2 Ocak 2015 Cuma

i love kyiv

yılbaşına yabancı bir ülkede girmeye karar verince önce italya'ya gidelim dedik. vize işlemleri için hummalı çalışmama rağmen, parmak izi safsatası yüzünden vizeyi yetiştiremeyince vize gerektirmeyen ülkeleri mercek altına aldık. önce montenegro, rusya derken, hem otel hem de uçak fiyatları inanılmaz uygun olan kiev'e gitmeye karar verdik. malum şöhreti dolayısıyla türk erkeklerinin sadece, tarihinden çok kızlarıyla haşır neşir olduğu bu şehir gerçekten görülmesi gereken yerlerden biri. buram buram komünizm kokan yapıları, göz alıcı katedralleri, geniş yolları, meydanları insanın gözünü kamaştırıyor. mevsim itibariyle - 9 larda seyreden hatta yer yer -15 hissedilen havasına rağmen fellik fellik dolaşmaktan kendimizi alıkoyamadık. genelde saatte bir ısınma amaçlı  ya bir cafeye ya da bir mağazaya girip ısıyı depolayıp gezmeye devam etmek en akıllıcası... metro ağı inanılmaz gelişmiş olmakla birlikte dikkatimi çeken yürüyen merdivenlerin sürati oldu. bu sürate rağmen nerdeyse 5 dakika boyunca metroya iniş sürüyor, varın uzunluğunu siz hesap edin. bu arada metro fiyatını vermeden geçemiyeceğim. 2 grivna yani 30 kuruşcuk. paramızın değerli oluşu yüzünden kendinizi bir an türkiye'de tatile gelmiş bir alman kadar zengin hissedebiliyorsunuz. yeme içme gerçekten ucuz, 1 tl.ye bira içip 15 liraya 2 kişi tıka basa doyduk.
havanın soğukluğundan ötürü herkes kutup ayısı gibi giyindiğinden, ukrayna'nın güzel kızlarının efsaneden ibaret olduğunu söyleyebilirim. yaz aylarında etek boylarıyla doğru orantılı bacak ve malum bölgenin haricinde bir yere bakılmadığı için kızların güzelliği alıp yürümüş ama bana göre abartılacak bir durum yok. kadınların çoğu kürk giymeye bayılıyor. adamların çoğu da yerlere tükürüyor. yerlerde donmuş tükürük lekelerinden bir süre sonra mideniz kalkabiliyor. onun haricinde gayet temiz bir şehir, yollarda birikmiş bir çöp dikkatimi çekmedi. ingilizceden ziyade tarzanca anlaşabiliyorsunuz hatta direkt türkçe konuşsanız sanırım daha rahat edersiniz. 2 saat ''tea'' istemeye çalışırken haa ''çay'' diyen kıza beavis & butthead salaklığıyla bakakaldım.
kiril alfabesini de çözmekte fayda var, tabelalarda her ne kadar ingilizce açıklama da olsa ihtiyaç olabiliyor.
votka o kadar çeşitli ve ucuz ki, o kadar hastası olmadığımız halde ısınmak için bir tane çantaya, bir tane odaya ve hediye etmek üzere arkadaşlarımıza aldık. gümrükte bavulumuzu açsalar sanırım alkolik sanıp direkt tedavi için balıklı rum'a transferimizi sağlarlardı.

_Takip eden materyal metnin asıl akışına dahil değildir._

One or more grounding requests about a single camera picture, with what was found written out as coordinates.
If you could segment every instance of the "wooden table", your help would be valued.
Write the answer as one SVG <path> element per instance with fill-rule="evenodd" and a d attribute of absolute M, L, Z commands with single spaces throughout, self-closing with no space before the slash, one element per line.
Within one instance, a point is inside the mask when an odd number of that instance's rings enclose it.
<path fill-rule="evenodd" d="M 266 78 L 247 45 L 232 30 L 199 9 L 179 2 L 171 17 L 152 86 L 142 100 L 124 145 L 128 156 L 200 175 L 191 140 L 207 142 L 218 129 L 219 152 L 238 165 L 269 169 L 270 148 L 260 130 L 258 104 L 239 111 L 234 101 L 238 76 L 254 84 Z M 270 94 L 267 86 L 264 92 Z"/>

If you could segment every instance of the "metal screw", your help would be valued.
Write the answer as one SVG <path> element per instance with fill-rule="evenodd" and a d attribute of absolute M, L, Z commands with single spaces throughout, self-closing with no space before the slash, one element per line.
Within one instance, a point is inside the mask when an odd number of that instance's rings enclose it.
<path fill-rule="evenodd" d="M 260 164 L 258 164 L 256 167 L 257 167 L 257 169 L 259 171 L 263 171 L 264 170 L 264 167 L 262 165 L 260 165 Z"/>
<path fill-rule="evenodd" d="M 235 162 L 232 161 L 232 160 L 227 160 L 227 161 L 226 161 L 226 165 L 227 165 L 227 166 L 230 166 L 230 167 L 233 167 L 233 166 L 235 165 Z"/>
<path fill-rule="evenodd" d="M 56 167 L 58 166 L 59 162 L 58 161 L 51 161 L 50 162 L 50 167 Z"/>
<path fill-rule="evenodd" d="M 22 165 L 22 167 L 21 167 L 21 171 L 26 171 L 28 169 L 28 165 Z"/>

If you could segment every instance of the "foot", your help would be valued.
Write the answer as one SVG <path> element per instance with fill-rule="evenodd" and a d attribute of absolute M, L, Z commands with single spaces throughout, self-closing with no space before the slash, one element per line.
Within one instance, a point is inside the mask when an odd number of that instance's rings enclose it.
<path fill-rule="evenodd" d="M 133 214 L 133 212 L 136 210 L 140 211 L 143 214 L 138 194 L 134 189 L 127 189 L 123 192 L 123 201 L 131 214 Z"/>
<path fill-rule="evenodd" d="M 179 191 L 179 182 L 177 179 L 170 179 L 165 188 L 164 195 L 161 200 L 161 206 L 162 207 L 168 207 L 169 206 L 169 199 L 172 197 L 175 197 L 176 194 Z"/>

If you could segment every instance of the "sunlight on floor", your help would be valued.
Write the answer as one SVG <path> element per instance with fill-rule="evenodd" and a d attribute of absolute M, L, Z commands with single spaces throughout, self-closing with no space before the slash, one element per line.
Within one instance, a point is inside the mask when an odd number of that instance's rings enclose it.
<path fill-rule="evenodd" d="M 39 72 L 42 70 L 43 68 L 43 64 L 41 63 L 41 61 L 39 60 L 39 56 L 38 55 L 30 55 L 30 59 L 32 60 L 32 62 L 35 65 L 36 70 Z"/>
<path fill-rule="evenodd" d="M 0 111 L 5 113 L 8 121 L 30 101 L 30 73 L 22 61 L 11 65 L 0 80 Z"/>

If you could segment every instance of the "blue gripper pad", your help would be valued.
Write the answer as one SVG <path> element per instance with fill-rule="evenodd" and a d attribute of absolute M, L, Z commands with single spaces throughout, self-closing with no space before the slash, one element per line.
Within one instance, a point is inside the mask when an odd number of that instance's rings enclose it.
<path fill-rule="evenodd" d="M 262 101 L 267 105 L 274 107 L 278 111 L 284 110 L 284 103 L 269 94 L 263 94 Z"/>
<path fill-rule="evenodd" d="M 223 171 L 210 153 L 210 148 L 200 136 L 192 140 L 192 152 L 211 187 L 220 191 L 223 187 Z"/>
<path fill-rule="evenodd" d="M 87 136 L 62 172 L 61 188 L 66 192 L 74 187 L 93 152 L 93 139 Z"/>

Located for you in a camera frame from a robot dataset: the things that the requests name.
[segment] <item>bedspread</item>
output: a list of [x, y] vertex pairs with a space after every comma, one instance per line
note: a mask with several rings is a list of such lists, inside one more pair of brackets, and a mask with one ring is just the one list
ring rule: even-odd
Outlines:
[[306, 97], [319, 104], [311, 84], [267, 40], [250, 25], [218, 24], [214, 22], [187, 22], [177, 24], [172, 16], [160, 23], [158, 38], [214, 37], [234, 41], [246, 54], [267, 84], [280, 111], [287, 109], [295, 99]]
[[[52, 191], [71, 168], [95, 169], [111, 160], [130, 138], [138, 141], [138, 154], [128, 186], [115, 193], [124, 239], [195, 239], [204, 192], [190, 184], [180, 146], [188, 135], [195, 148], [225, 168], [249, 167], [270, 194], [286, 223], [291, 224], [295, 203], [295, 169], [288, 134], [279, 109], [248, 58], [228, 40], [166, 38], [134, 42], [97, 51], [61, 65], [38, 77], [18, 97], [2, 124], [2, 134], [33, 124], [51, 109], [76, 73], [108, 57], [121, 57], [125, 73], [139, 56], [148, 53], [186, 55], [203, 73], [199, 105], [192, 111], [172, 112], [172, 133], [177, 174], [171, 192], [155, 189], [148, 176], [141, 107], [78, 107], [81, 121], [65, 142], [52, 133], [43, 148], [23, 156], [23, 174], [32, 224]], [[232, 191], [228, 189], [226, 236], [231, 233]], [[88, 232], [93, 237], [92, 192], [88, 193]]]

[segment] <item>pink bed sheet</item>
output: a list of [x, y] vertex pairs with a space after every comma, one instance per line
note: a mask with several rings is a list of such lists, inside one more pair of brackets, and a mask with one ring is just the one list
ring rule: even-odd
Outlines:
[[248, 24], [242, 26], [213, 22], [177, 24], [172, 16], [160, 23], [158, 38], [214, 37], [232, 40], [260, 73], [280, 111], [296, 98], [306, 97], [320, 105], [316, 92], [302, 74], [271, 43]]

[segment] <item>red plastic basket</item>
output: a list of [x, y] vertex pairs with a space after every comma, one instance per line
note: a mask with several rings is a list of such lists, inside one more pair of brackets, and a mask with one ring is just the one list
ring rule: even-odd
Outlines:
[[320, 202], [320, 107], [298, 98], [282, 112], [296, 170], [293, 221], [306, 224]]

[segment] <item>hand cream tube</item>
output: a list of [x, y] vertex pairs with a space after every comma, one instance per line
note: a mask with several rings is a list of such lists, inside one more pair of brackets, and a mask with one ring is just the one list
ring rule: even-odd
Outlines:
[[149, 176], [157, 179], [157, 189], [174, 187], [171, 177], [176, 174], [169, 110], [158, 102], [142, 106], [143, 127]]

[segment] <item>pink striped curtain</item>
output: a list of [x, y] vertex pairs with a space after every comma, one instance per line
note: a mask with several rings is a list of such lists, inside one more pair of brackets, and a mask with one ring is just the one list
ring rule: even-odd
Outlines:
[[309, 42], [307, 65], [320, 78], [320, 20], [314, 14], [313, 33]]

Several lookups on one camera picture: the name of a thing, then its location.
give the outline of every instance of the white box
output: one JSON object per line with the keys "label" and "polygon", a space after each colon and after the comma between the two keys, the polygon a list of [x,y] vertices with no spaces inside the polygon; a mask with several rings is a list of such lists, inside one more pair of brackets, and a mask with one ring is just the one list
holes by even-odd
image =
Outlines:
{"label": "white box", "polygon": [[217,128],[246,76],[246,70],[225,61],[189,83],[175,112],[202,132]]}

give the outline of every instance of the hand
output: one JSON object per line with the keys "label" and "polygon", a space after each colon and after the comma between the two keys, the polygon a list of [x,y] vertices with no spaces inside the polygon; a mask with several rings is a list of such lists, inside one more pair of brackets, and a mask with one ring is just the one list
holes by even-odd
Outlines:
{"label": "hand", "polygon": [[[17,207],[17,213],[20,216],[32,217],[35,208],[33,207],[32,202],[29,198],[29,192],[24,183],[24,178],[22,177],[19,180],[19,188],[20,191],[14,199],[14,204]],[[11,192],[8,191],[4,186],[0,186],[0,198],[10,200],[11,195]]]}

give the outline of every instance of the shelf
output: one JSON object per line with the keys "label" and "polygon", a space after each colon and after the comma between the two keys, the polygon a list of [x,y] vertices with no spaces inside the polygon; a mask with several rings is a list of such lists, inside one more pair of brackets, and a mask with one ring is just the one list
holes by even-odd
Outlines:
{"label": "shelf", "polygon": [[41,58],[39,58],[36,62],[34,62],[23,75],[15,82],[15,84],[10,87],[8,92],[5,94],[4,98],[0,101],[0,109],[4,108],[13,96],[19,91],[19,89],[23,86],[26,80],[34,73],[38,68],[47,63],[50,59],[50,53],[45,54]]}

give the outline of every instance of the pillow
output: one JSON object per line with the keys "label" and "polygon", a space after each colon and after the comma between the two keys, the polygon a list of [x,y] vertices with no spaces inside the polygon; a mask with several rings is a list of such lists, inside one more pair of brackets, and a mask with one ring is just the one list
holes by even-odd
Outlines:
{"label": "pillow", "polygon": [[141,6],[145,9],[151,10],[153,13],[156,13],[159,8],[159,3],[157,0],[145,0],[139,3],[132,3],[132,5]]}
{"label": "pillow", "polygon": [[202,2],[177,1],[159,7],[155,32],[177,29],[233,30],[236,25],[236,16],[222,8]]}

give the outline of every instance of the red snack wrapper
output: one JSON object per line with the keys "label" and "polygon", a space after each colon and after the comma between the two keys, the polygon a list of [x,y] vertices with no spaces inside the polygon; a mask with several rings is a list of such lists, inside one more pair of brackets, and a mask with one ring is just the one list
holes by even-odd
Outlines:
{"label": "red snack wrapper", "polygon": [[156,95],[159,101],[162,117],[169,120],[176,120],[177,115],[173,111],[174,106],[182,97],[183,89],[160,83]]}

yeni yılı karşılamak üzere kendimize 2 bar belirledik. biri red rock bar diğeri ise art 44 club adında canlı müzik olan rock barlar. bize daha yakın olduğu için 2.sini tercih ettik. adresi kaydedip yola koyulduk. kiev'in en baba caddesi olan kreşatik üstünde olan barı, gps'in azizliği sayesinde o soğukta git gel 2 kez yürüyerek zar zor bulduk. incecik bir pasajın içinden geçmemiz gerekiyormuş meğerse. gecekondu kapısı gibi bir kapıyı açıp girişin mütevazılığıyla alakası olmayan çok şık bir club'a girdik. bar kısmına yerleştik. ingilizce mönü yoktu ama kiril alfabesini 5 gün zarfında çözmüş olmamız işe yaradı. seyahatimiz boyunca pek türk'e rastlamamıştık ama koca klüpte ukraynalı kız avına çıkmış türklerin yanına düştük. tarz olarak yanlış klüp seçtikleri aşikardı. yanımızda oturan arkadaş o kadar sarhoştu ki grubun çaldığı rock parçanın finalinde ''anlamıyorum ama alkışlıyorum'' şeklindeki yorumuna kulak misafiri olduk. noktalama işareti olarak küfür seçimleri de hoş olmamakla birlikte, duymazdan gelip müziğe kulak kabarttık. önlerinden geçen her kıza sulanan arkadaşlar gece boyunca çalıştılar ama maalesef ülkeye döndüklerinde anlatabilecekleri başarıya ulaşamadılar. en azından o barda. kıyafet konusunda da hala rugan ayakkabı, siyah kumaş pantolon, ekose ceket ve hatta ceketin üst cebine iliştirilmiş mendil ve olmazsa olmaz beyaz gömlek hangi moda anlayışı kafam basmıyor. rock bara gelmiş damat adayı gibilerdi. neyse, yeni yıla yine abaza olarak girdiler, ona üzüldüm ayrı.
yılbaşını istanbul'da geçirseydik 'ne harcardık, kiev'de ne harcadık?'a bağlayıp konuyu kapatiyim bari. bara girişte 200 grivna verdik, duble single malt ve jack'in bardağı da 100 grivna. yani gel alkolik ol diyorlar adama. istanbul'da kazanıp burda yaşamanın yollarını aramaya başladım bile. i love kyiv.


 ufak not:
bağımsızlık meydanında geziyi andıran fotoğrafları görünce hayli duygulandım. sanırım biz bu konuda ukraynalılar kadar başarılı olamadık.